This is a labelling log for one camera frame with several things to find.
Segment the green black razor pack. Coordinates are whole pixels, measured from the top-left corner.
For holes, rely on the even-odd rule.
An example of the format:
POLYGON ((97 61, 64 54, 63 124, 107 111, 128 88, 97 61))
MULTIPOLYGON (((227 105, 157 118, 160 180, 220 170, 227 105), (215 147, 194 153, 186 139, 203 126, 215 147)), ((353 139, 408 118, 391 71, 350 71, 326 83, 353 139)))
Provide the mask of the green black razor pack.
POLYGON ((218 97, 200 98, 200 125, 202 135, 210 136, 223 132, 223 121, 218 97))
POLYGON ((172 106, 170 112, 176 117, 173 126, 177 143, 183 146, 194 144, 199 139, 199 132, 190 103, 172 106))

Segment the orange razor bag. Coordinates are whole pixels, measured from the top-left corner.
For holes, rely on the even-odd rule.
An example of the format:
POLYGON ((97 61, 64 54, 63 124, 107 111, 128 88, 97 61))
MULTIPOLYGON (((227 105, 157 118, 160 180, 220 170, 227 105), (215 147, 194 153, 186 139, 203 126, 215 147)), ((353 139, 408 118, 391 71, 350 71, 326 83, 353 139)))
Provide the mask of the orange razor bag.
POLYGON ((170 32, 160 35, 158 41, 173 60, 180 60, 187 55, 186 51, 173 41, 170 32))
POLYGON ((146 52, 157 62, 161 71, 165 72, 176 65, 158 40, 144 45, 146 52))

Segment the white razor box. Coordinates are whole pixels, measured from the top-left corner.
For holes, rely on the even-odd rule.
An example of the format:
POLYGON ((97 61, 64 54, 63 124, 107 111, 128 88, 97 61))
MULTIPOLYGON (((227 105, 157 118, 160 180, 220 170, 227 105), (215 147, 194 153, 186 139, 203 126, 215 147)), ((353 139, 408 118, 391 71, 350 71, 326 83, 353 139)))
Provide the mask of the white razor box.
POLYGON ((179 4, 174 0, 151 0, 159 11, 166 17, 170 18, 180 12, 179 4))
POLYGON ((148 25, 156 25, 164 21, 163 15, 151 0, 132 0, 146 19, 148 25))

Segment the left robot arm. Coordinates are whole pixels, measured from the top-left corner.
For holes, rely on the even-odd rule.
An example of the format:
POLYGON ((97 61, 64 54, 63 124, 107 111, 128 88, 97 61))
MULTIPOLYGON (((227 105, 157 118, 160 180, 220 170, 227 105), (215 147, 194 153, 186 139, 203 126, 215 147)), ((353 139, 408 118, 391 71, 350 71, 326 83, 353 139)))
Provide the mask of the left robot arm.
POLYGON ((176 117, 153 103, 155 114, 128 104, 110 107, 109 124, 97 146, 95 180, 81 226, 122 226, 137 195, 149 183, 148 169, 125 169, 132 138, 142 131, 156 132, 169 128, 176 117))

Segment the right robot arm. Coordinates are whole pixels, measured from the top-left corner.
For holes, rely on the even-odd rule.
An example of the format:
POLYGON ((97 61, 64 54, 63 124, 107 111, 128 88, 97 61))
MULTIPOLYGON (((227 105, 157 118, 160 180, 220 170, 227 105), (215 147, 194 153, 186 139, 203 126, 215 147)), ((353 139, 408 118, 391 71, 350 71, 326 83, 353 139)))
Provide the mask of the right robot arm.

→ What you will do
Only the lines above that hold "measured" are wanted. Show every one of them.

→ Written answer
Segment the green black razor pack. Coordinates are whole pixels, measured from the top-left corner.
Segment the orange razor bag. Coordinates are whole pixels, measured from the top-left corner.
Segment the white razor box. Coordinates are whole pixels, measured from the top-left corner.
Segment the left robot arm. Coordinates are whole pixels, measured from the top-left corner.
Segment the right robot arm. Coordinates are whole pixels, measured from the top-left corner.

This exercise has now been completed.